ACTIVITY:
One number is the whole answer: the tally of lines in the records that include the word "points".

INPUT MATERIAL:
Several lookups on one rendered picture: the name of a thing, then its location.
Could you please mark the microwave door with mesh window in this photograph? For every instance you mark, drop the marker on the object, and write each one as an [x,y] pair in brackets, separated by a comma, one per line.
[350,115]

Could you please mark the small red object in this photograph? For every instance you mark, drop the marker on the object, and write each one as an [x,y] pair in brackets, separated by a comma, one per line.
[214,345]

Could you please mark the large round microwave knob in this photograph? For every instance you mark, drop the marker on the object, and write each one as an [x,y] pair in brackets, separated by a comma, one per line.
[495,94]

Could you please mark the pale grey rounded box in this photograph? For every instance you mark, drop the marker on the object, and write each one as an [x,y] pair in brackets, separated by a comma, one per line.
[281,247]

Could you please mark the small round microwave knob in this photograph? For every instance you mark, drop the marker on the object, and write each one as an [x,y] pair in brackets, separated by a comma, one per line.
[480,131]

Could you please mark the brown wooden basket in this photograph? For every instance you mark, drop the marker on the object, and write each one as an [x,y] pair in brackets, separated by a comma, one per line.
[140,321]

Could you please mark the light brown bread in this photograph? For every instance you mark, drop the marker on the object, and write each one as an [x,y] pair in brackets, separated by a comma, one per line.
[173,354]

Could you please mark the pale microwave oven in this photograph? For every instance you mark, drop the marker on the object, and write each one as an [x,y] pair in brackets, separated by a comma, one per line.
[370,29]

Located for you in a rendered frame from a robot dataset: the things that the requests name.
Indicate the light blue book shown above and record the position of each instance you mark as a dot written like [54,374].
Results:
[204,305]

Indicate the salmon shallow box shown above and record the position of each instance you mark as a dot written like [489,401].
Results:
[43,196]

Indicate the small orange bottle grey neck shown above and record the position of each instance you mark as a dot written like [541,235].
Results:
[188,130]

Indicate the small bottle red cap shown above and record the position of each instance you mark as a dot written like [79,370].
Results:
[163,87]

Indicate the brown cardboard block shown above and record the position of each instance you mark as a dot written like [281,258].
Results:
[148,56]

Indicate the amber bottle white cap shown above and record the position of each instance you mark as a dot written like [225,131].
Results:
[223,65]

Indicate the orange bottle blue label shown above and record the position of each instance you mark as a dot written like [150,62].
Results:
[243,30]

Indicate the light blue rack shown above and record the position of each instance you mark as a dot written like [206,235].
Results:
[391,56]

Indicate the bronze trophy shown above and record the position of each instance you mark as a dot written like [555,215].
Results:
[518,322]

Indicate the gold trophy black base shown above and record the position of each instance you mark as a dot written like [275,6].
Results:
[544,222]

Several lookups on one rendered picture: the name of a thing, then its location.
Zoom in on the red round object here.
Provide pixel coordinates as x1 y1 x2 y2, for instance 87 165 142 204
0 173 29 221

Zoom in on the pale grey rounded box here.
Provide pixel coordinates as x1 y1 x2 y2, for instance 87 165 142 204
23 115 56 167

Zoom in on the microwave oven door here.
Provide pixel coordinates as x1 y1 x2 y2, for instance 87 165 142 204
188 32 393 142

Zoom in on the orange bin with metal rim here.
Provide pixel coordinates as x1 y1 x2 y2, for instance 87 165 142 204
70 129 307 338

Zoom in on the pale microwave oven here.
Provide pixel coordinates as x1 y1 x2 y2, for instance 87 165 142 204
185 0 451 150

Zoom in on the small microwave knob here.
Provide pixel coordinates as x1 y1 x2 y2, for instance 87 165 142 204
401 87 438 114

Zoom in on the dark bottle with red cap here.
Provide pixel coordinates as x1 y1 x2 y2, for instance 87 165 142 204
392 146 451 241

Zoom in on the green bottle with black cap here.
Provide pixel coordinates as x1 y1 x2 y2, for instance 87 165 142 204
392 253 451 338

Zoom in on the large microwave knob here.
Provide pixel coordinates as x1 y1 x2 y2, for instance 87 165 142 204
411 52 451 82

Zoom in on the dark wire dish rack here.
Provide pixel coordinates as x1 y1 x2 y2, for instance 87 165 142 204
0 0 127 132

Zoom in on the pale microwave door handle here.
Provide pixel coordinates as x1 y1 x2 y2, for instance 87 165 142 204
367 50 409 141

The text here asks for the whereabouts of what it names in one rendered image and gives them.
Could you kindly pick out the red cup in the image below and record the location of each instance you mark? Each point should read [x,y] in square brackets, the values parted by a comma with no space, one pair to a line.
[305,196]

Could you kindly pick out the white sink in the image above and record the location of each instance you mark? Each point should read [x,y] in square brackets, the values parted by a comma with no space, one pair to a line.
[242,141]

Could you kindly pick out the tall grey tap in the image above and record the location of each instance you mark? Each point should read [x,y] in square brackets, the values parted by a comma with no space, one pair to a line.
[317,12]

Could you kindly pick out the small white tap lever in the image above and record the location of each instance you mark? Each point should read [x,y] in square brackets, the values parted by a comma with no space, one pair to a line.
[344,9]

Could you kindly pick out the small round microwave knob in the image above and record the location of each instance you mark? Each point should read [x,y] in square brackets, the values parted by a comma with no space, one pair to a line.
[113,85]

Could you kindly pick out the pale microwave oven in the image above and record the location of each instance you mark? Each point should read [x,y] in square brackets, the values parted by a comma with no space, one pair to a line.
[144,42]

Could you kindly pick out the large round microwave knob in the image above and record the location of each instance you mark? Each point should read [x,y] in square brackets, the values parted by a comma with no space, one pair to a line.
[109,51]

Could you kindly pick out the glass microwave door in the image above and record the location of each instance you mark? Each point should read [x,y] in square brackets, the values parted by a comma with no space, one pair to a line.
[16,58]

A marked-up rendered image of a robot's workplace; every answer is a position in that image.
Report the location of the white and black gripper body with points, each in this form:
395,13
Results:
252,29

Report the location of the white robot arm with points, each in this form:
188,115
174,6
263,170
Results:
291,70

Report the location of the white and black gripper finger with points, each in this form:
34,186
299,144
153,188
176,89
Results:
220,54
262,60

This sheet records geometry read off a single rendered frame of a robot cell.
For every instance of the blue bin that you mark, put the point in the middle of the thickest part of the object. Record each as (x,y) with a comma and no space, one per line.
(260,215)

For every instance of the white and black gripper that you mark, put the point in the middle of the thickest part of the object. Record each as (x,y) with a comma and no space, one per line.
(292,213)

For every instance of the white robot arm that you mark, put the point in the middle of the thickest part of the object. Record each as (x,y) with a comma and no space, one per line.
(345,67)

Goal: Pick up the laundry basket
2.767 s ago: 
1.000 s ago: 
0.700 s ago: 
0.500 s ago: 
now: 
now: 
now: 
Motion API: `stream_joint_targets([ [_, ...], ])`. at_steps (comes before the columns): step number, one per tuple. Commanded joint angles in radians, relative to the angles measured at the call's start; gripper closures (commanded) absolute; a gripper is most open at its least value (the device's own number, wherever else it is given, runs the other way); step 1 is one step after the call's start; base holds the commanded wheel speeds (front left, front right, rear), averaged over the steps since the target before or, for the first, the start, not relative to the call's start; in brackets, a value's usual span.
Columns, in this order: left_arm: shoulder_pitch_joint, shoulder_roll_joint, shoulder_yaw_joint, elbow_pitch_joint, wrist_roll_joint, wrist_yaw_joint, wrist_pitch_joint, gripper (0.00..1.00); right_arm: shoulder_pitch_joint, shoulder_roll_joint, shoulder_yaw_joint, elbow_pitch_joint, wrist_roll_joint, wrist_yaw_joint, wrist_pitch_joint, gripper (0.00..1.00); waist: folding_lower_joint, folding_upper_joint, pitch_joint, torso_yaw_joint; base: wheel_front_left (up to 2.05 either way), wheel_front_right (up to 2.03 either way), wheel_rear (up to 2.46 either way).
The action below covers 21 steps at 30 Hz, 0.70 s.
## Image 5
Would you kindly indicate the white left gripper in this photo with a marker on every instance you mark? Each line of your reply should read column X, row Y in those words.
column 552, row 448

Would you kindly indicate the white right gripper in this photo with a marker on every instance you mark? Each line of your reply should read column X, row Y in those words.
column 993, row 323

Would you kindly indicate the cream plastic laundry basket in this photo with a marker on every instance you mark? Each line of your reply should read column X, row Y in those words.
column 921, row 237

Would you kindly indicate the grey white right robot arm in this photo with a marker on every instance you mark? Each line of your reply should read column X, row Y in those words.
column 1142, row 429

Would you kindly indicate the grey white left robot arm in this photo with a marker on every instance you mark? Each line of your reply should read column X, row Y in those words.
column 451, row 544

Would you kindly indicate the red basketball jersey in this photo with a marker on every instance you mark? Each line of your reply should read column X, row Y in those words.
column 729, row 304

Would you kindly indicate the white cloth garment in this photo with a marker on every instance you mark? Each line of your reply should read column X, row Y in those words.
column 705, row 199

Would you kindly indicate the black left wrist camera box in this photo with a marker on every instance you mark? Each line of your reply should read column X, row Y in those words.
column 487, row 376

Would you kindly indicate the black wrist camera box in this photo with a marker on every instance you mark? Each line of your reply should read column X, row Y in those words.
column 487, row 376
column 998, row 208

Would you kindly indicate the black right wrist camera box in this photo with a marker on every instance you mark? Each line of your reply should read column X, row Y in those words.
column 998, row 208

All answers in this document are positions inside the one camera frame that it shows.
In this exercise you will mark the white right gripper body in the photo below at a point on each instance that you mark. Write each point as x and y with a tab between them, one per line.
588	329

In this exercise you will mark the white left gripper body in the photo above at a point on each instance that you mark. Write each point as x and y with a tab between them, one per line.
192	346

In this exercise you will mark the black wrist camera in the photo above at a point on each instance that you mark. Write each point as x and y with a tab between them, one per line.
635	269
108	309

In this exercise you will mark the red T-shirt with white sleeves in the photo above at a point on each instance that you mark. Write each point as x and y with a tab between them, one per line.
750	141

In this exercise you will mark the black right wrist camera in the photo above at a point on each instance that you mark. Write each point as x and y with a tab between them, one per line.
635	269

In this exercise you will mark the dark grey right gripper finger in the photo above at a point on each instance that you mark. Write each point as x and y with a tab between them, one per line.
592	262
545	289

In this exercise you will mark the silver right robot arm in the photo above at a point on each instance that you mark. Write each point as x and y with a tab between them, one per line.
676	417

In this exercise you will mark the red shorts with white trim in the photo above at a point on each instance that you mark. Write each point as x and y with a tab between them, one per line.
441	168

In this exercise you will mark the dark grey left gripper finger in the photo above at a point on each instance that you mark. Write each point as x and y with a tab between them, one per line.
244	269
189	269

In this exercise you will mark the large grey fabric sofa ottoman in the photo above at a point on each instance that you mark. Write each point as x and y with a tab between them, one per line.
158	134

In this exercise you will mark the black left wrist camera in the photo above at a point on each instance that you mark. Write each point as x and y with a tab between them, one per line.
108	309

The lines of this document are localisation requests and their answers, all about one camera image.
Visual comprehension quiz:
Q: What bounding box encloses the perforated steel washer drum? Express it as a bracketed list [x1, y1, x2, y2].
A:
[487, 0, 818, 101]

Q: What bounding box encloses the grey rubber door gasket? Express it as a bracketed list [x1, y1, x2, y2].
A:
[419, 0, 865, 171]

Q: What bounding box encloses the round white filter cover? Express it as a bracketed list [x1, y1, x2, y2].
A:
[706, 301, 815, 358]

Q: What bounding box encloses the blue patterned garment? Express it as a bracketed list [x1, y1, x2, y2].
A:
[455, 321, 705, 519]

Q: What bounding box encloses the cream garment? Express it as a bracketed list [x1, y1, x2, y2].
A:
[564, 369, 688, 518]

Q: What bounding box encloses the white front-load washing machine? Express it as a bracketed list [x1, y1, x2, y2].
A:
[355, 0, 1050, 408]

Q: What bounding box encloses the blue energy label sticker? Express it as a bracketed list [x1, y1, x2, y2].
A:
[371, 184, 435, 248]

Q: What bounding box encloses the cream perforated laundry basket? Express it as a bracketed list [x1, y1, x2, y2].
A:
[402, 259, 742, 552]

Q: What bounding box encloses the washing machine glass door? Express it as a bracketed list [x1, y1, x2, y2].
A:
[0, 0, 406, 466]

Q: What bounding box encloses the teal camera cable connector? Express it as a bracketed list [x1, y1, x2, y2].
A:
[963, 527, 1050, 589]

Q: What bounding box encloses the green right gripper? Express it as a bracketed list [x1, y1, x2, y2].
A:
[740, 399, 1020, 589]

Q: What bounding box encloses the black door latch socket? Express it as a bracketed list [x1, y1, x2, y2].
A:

PROBLEM SOLUTION:
3